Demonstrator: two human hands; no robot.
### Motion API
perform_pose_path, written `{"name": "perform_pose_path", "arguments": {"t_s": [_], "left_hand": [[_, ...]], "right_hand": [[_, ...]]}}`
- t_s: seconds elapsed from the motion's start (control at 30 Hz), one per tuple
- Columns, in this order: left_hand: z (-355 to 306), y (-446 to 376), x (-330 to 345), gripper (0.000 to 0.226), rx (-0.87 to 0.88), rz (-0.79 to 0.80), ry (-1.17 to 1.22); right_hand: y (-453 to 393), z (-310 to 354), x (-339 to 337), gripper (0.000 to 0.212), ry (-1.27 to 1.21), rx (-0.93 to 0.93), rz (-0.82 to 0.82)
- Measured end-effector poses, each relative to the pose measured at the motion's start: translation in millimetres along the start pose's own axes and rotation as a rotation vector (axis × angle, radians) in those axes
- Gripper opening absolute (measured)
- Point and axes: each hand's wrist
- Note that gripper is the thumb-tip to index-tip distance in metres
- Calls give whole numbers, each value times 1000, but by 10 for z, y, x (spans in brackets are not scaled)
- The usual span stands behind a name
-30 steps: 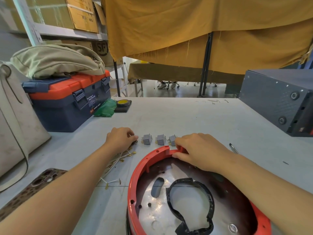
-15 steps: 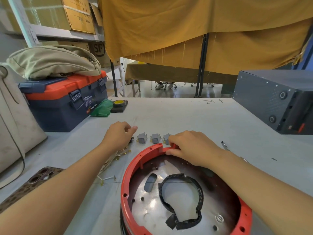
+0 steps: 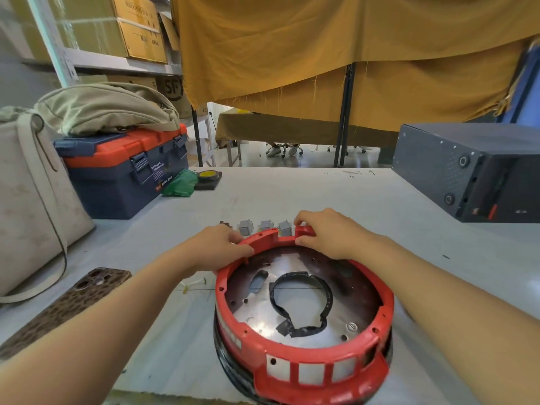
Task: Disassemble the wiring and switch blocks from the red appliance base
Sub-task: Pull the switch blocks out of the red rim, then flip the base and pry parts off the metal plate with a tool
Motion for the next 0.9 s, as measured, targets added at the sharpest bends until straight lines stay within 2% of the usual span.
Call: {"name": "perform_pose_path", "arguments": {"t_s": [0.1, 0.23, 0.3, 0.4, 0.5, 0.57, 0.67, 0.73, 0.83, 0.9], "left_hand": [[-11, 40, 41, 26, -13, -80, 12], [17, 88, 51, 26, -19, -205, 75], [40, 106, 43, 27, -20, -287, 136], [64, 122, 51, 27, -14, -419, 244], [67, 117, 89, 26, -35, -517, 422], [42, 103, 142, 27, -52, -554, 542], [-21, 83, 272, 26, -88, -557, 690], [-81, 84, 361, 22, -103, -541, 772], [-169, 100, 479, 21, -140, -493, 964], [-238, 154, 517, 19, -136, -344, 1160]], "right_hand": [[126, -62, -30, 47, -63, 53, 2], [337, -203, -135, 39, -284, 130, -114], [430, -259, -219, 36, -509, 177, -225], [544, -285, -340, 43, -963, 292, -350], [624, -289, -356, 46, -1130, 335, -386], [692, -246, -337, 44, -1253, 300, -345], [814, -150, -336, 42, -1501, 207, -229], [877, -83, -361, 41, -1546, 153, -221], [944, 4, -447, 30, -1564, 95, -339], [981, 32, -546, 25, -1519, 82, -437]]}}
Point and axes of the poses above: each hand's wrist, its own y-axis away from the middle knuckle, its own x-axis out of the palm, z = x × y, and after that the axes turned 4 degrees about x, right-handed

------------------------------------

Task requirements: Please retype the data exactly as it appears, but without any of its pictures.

Output of the exercise:
Demonstrator: two human hands; no robot.
### Motion API
perform_pose_path, written `{"name": "perform_pose_path", "arguments": {"t_s": [_], "left_hand": [[_, ...]], "right_hand": [[_, ...]]}}`
- t_s: seconds elapsed from the motion's start (control at 30 Hz), one per tuple
- Columns, in this order: left_hand: z (-355 to 306), y (-446 to 376), x (-330 to 345), gripper (0.000 to 0.226), rx (-0.87 to 0.88), rz (-0.79 to 0.80), ry (-1.17 to 1.22); right_hand: y (-453 to 393), z (-310 to 354), x (-339 to 337), gripper (0.000 to 0.212), ry (-1.27 to 1.21), rx (-0.93 to 0.93), rz (-0.82 to 0.82)
- Measured end-effector poses, each relative to the pose measured at the motion's start: translation in millimetres along the start pose's own axes and rotation as a rotation vector (axis × angle, radians) in those axes
- Gripper opening absolute (measured)
- Point and axes: each hand's wrist
- Note that gripper is the thumb-tip to index-tip distance in metres
- Calls give whole numbers, each value times 1000, but by 10 for z, y, x (spans in brackets are not scaled)
- The usual span stands behind a name
-30 steps: 
-15 steps: 
+0 steps: 
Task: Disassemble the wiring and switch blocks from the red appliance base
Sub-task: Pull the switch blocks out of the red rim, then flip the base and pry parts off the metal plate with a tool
Motion for the next 0.9 s, as measured, targets added at the sharpest bends until straight lines stay within 2% of the usual span.
Call: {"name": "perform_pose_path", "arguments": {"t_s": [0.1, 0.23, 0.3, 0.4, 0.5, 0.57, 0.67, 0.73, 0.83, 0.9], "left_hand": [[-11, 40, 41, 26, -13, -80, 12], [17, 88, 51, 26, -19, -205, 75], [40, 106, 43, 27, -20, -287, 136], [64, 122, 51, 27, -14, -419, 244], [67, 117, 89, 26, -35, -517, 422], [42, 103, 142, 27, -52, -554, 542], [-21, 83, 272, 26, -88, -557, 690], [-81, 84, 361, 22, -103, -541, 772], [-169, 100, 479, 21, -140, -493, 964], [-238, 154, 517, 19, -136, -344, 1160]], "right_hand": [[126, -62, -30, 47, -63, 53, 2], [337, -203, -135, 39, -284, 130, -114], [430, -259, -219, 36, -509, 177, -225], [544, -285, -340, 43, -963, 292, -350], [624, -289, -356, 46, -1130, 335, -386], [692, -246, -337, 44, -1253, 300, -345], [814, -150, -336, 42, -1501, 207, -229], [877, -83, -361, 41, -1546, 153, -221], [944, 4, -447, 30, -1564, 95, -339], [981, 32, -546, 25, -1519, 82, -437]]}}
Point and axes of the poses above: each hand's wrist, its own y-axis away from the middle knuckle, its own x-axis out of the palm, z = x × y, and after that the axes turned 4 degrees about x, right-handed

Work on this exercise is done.